1.24.2013

Permeke/ Le Peintre Transitoire

On peut avoir connu profondément et se perdre en translation. On peut user jusqu'à la corde, ravaler sur des décennies, compter jusqu'au dernier coup de pinceau et cartographier.
Et on peut attendre les derniers jours, qu'il fasse froid, avoir bu un peu et se faufiler entre un groupe âgé en fauteuils roulants.
C'est pressé et très tendu et ça doit aller et venir en parlant à haute voix et contraindre les mots qui reviennent

"cubisme", "die Brücke"

"La Maternité" c'est Michel-Ange désossé, le dessin préparatoire présent et séparé dans l'abondance de la masse et le gras. Et les violences hallucinées des coups d'huile et le rendu, global et assuré, fondu, bardé, compartimenté.

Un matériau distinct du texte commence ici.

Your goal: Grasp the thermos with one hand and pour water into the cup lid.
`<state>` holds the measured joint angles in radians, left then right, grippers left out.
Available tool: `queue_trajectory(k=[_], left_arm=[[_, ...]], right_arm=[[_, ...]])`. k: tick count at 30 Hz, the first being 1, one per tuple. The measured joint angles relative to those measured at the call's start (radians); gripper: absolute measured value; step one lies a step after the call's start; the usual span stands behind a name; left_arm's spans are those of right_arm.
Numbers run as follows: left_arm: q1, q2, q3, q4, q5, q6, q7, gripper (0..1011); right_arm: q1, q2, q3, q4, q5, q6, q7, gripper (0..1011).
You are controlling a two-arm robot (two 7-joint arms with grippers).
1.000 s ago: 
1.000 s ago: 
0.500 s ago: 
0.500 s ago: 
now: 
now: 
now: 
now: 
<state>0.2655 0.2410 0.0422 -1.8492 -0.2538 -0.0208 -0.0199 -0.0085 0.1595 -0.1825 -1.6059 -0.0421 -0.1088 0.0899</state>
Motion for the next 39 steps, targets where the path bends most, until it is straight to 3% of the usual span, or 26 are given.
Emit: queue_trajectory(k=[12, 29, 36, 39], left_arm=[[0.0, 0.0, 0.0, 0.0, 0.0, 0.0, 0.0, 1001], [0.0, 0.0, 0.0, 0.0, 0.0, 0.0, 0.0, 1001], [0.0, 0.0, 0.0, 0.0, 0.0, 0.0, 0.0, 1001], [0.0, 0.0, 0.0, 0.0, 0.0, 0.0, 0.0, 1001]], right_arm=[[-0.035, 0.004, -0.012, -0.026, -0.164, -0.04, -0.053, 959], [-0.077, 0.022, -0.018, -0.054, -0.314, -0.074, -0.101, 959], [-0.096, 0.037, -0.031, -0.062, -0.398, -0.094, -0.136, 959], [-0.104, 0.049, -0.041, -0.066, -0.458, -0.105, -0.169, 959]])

Quatre ans pour cet amour soeural, tendre dans leurs traits gras, les cheveux lâchés et laissés, sans détails. Autour encore, où sur chaque toile les étapes se marquent, la finesse du dessin puis les tombreaux d'huile comme une patate délicatement tranchée et trempée dans la friture pour être savourée comme un met fin.

L'enjeu et la rigueur pour la maîtrise de l'équilibre des masses et c'est un légère lame de jaune, un son sourd de blanc, par là qui apaise et dépose la chair aussi confortable que tourmentée.

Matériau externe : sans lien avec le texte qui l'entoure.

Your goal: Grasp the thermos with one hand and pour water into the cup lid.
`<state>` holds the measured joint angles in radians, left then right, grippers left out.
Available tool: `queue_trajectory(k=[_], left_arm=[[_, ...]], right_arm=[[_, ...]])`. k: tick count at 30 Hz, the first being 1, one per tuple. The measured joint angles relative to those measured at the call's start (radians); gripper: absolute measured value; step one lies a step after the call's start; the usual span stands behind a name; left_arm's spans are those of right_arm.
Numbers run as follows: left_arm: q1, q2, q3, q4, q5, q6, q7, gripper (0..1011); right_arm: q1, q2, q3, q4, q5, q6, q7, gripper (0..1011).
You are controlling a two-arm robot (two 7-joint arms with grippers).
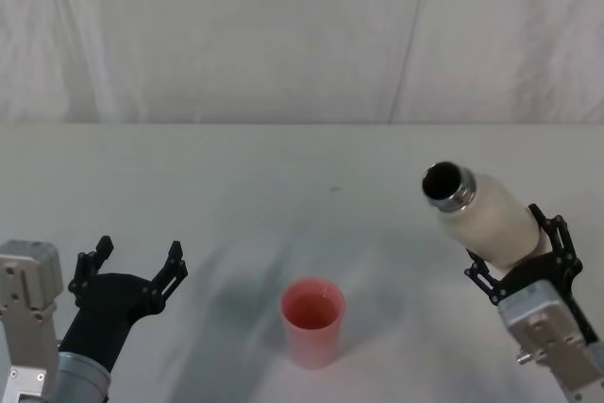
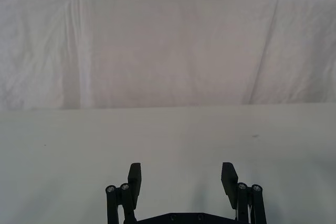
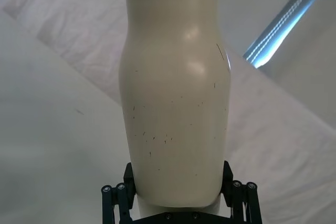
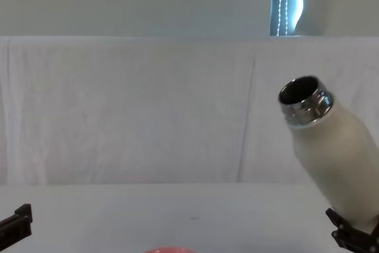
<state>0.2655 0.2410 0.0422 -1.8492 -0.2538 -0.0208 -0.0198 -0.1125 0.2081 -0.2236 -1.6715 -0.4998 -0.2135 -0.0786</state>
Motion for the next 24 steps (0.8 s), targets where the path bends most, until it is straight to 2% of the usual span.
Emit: queue_trajectory(k=[5, 8, 17, 24], left_arm=[[0.0, 0.0, 0.0, 0.0, 0.0, 0.0, 0.0, 1001], [0.0, 0.0, 0.0, 0.0, 0.0, 0.0, 0.0, 1001], [0.0, 0.0, 0.0, 0.0, 0.0, 0.0, 0.0, 1001], [0.0, 0.0, 0.0, 0.0, 0.0, 0.0, 0.0, 1001]], right_arm=[[-0.006, 0.012, -0.012, -0.001, -0.058, -0.01, -0.034, 959], [-0.01, 0.025, -0.028, -0.001, -0.118, -0.018, -0.069, 959], [-0.016, 0.056, -0.054, -0.003, -0.187, -0.021, -0.097, 959], [-0.009, 0.085, -0.089, 0.006, -0.278, -0.01, -0.146, 959]])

Quelques toiles trop colorées ou des marines longues et ennuyeuses, probablement pour que Permeke puisse se réoxygéner. Un terminus de toile illuminée puisé dans les réserves du "Brücke", avec loin encore, du Kokoschka, même et dans "L'arrachement de pommes de terre" des espaces délimités comme du pré-Rothko et les couches successives de genres successifs qui font de lui, un peintre transitoire.

Rien n'est jamais, ni laissé, ni effacé, mais recouvert en transparence, pour marquer une haine de la perte quelle qu'elle puisse être, une absence totale de gaspillage. Et par là une drôle de forme de futurisme paysan et là du miel dans la mélasse des ciels et intérieurs de Flandre jusqu'à la passe morne et molle, lasse de la cinquantaine qu'il retourne et achève en revenant encore plus loin à lui dans "Le Pain Quotidien".

Puis quand c'est fini, on refait un tour pour s'arrêter et se graver "Pêcheur" au fusain, 1921 et "Les moissonneurs endormies".